App delivery controllers help IT pros tap cloud reserve capacity

August 8, 2011 Off By David
Grazed from TechTarget.  Author: Alex Barrett.

When demand for an application suddenly spikes, IT folks make a mad dash to optimize resources, balance loads and add more hardware. And now, they’re considering another option — the cloud.

The marshalling of public cloud resources in response to usage spikes is a practice sometimes referred to as "cloud bursting." In this scenario, organizations pay only for the resources they use and forestall additional infrastructure purchases. But with most applications firmly ensconced on internal infrastructure, how does one even get there?…

For some enterprises, the answer lies in their application delivery controllers (ADC), the load balancing tier already used to coordinate load across available infrastructure. A load balancer is the best tool to figure out when you need more capacity, said Tim Maliyil, founder and CEO of AlertBoot, a software company based in Las Vegas.

Maliyil speaks from experience. Last year, the 10-year-old company needed to refresh its hardware, but Maliyal didn’t want to spend the money. Instead, the company moved its entire operation from its colocation provider to two geographically disparate public clouds from SunGard and Opsource, saving an estimated $85,000 a month, while continuing to grow the business.

"Our infrastructure is sitting in a closet right now," Maliyil said. "I don’t know what to do with it — maybe donate it to charity?"

Taking cues from the application delivery controller
AlertBoot used an application delivery controller from Zeus Technology, which was recently acquired by WAN optimization player Riverbed Technology. Unlike most load balancing tools that run on dedicated hardware, Zeus ADC runs as a software-only virtual appliance, which enables it to run in the cloud. The appliance also includes scripting capabilities to automatically spin new servers up or down, in response to load.

That pays off, Maliyil said. For instance, traffic to AlertBoot’s point-of-sale software doubles during the holiday season. But because Zeus can quickly spin servers up or down, AlertBoot’s cloud bill only increases by 30%, because the traffic management app spins down servers at night when stores are closed.

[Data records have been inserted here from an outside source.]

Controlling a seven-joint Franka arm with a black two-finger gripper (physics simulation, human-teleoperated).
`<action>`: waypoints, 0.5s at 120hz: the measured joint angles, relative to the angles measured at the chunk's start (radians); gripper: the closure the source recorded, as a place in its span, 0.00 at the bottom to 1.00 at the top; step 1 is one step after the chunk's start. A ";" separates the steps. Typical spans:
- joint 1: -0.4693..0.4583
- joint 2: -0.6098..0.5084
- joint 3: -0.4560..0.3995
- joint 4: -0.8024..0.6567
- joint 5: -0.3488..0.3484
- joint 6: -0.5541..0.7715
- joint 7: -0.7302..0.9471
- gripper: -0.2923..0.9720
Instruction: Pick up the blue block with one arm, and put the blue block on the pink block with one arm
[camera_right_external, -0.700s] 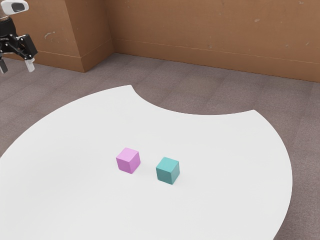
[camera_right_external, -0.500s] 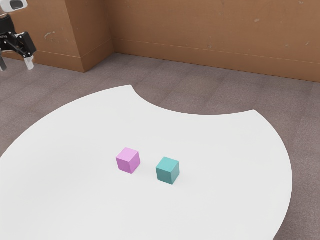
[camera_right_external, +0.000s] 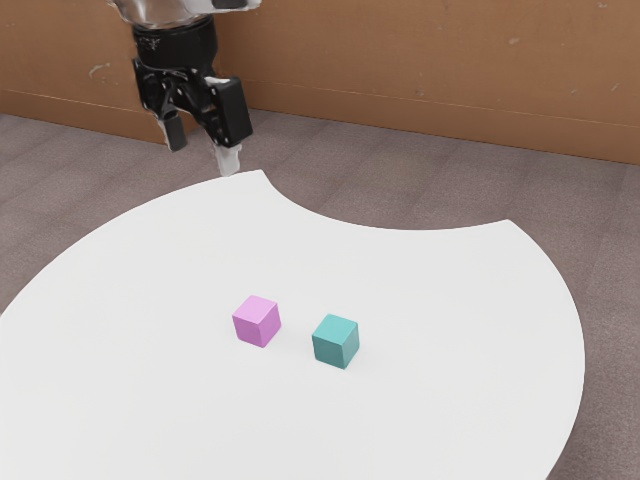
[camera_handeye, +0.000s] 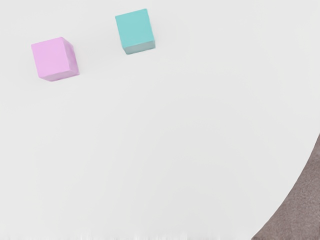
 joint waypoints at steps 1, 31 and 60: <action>0.000 -0.001 -0.002 -0.016 -0.001 0.007 -0.004 0.23; 0.001 -0.041 -0.026 -0.407 -0.080 0.266 -0.097 0.23; 0.007 0.039 -0.050 -0.572 -0.111 0.514 -0.155 0.23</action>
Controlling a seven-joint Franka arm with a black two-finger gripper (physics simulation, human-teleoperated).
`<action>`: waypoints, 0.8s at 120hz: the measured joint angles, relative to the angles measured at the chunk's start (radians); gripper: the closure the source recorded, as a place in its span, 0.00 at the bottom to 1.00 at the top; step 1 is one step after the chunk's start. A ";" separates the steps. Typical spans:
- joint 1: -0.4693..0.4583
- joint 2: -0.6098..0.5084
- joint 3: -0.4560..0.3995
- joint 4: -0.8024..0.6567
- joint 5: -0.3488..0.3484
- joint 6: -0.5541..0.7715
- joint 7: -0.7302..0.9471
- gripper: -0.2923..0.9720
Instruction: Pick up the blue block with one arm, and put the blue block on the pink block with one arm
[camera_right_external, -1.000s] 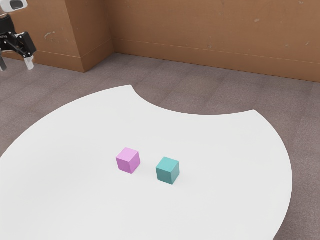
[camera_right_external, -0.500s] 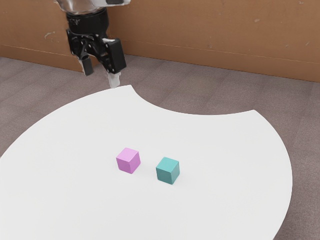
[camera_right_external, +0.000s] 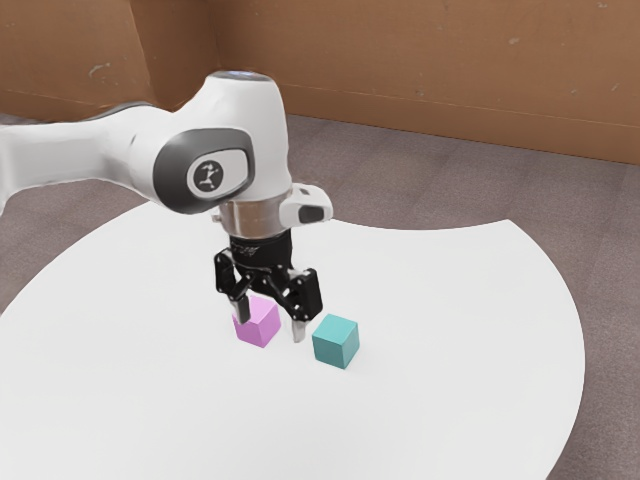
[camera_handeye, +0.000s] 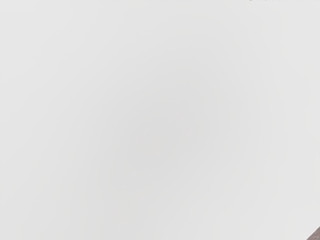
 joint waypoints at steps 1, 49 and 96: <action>0.000 0.003 0.000 -0.006 0.000 0.010 -0.002 0.23; 0.040 0.257 0.031 -0.034 0.189 0.362 -0.047 0.23; 0.020 0.452 0.054 0.046 0.319 0.516 -0.043 0.23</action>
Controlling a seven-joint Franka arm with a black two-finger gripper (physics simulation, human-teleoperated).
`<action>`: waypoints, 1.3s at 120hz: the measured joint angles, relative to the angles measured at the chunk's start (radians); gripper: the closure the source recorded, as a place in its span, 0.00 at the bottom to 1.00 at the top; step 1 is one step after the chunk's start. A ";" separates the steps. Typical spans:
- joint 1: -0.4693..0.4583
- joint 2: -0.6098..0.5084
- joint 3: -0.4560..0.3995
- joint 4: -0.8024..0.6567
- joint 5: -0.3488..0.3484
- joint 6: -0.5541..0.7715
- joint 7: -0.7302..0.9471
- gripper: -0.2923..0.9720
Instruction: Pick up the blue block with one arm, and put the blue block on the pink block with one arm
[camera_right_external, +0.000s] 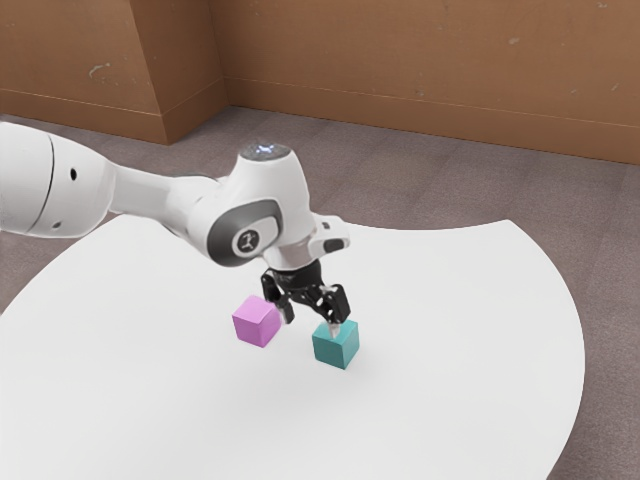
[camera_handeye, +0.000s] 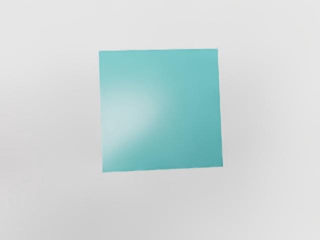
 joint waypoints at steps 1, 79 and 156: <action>0.000 0.002 0.000 0.000 0.000 0.002 0.000 0.23; -0.152 0.136 0.172 0.118 0.007 0.043 0.010 0.24; -0.233 0.183 0.247 0.162 0.024 0.036 0.030 0.24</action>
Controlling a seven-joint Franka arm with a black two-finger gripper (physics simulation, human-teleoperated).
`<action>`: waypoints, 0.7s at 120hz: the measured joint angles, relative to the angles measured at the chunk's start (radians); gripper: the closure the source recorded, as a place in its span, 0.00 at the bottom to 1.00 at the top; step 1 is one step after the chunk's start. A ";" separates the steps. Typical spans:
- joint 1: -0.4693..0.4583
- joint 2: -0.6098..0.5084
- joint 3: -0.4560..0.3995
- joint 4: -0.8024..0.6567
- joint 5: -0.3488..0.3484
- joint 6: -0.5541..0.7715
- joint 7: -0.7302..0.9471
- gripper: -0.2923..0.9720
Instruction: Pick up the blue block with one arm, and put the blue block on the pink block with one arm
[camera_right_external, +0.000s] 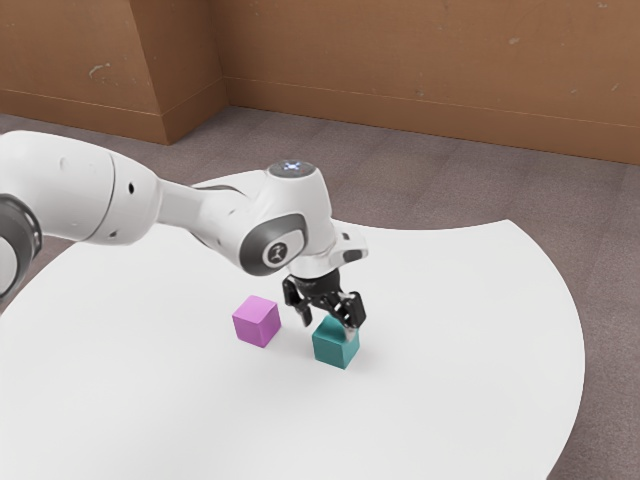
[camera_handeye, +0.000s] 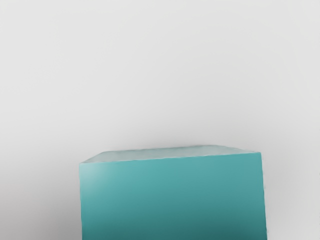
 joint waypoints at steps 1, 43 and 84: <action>0.000 0.001 0.000 0.000 0.000 0.000 0.000 0.24; -0.002 0.035 0.000 0.009 -0.007 0.000 -0.001 0.28; -0.004 0.047 0.000 0.015 -0.008 0.002 -0.010 0.37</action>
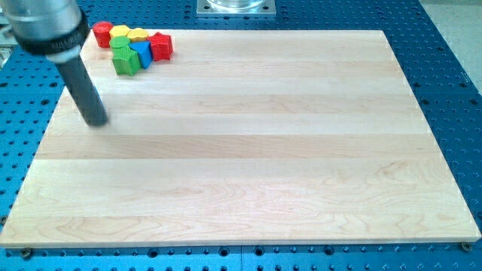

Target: Push the blue cube into the green circle

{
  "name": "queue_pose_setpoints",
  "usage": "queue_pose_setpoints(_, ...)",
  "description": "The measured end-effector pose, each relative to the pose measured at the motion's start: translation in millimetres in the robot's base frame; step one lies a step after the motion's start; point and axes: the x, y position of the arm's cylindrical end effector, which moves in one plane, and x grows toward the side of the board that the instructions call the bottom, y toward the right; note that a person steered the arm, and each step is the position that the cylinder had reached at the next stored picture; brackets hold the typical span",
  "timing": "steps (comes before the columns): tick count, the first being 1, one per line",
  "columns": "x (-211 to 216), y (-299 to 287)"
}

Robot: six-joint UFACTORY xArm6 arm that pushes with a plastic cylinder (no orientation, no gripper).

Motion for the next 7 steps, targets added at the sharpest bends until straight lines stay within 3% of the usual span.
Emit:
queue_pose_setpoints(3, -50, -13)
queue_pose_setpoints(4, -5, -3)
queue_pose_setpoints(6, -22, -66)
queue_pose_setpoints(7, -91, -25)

Early adopters of the bursting model are, not surprisingly, cloud service providers themselves. RackSpace built a virtualized bursting environment for its customers that used F5 Networks’s BIG-IP traffic management tool to monitor bandwidth and determine when to spin up new cloud computing environments.

Next steps for application delivery
To make cloud bursting happen, ADCs must develop their automation capabilities — or forge relationships with the major players, said Joe Skorupa, an analyst at Gartner Inc.

"The [ADC] is a very good monitoring and control point for telling us that application performance isn’t what we need," he said, "but that’s just the beginning."

From there, the next step is to apply that information to what Gartner dubs the "fabric resource pool manager," i.e., orchestration and automation engines such as Hewlett-Packard’s Cloud Service Automation, from its Opsware acquisition, BMC’s BladeLogic Automation Suite, and Dell’s Advanced Infrastructure Manager.

Cloud providers themselves, meanwhile, see other impediments to cloud bursting: logistics.

BlueLock is a cloud hosting provider that caters to VMware-based enterprises, providing capacity for greenfield projects, said Aaron Branham, director of technology at the company.

Our infrastructure is sitting in a closet right now. I don’t know what to do with it — maybe donate it to charity?

Tim Maliyil, founder and CEO of AlertBoot

"Customers use us for projects that they don’t know are going to work," Branham said, augmenting their internal resources with BlueLock capacity. Customers have been asking about burst capacity as of late, he said, but there are obstacles to overcome.

"I’d like to get there," he added, but "the bursting model doesn’t work for us because of contracts."

Specifically, the large enterprises that BlueLock targets tend to have complex billing processes in place, and it can takes months to bring a new vendor into the fold. By then, any burst capacity the enterprise had consumed was probably spun down long ago, and it can be hard to extract payment.

"It’s the pump and run scenario, where you pump the gas, but don’t pay later. There’s a certain fear of that," Branham said.

However, more enterprises using cloud management tools like VMware vCloud Director could lay the foundation for further cloud bursting, Branham said. As a plug-in for VMware vCenter, vCloud Director allows administrators to securely provision virtual workloads across internal private clouds as well as public cloud providers like BlueLock.

Until then, the closest BlueLock gets to cloud bursting is to provide disaster recovery services. "Instead of buying a whole second disaster recovery site, buy a ‘warm site’ on the cloud," with reserve capacity in case a disaster comes to pass, Branham added. That’s not quite the dynamic, pay-as-you-go Nirvana espoused by users like AlertBoot’s Maliyil, but it’s a start.